Exercise brief –
For this exercise, repeat the listing below from its first line through the line containing "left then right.", exactly as written.
##### Data section
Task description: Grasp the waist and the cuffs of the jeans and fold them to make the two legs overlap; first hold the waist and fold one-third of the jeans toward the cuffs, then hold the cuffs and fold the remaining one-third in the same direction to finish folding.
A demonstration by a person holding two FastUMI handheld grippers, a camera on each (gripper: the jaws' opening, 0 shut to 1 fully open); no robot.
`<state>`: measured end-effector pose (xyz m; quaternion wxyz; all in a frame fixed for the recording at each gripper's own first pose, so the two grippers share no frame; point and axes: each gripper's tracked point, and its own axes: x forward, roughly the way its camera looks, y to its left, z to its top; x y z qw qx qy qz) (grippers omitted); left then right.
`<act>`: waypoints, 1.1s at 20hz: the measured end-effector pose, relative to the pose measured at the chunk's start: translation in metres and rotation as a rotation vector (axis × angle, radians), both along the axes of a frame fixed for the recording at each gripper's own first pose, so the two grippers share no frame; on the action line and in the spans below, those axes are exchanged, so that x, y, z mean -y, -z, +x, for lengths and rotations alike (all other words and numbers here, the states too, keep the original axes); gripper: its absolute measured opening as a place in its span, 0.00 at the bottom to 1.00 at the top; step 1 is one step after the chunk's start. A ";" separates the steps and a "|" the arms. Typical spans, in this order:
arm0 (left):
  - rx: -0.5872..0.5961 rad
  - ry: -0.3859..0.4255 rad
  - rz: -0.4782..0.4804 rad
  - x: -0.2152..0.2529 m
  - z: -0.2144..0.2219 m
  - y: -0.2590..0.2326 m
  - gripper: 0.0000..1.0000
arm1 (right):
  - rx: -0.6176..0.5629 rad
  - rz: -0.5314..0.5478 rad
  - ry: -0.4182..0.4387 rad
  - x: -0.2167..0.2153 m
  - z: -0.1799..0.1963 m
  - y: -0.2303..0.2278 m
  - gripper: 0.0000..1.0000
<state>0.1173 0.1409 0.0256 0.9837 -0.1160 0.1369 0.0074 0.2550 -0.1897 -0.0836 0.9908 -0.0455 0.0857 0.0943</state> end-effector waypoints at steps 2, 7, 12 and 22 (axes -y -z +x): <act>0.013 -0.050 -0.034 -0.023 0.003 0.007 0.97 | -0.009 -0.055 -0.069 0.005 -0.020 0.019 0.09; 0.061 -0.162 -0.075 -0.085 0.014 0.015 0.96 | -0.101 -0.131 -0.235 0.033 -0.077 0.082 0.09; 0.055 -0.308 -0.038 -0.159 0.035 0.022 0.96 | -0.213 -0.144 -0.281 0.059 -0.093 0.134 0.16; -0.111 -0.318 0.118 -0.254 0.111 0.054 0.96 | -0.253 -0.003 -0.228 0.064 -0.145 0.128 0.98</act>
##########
Output of the task –
Task description: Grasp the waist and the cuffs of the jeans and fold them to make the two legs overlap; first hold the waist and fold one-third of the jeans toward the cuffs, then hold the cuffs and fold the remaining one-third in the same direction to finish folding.
A demonstration by a person holding two FastUMI handheld grippers, a camera on each (gripper: the jaws' opening, 0 shut to 1 fully open); no robot.
`<state>`: measured end-effector pose (xyz m; quaternion wxyz; all in a frame fixed for the recording at each gripper's own first pose, so the two grippers share no frame; point and axes: each gripper's tracked point, and its own axes: x forward, roughly the way its camera looks, y to its left, z to its top; x y z qw qx qy qz) (grippers omitted); left then right.

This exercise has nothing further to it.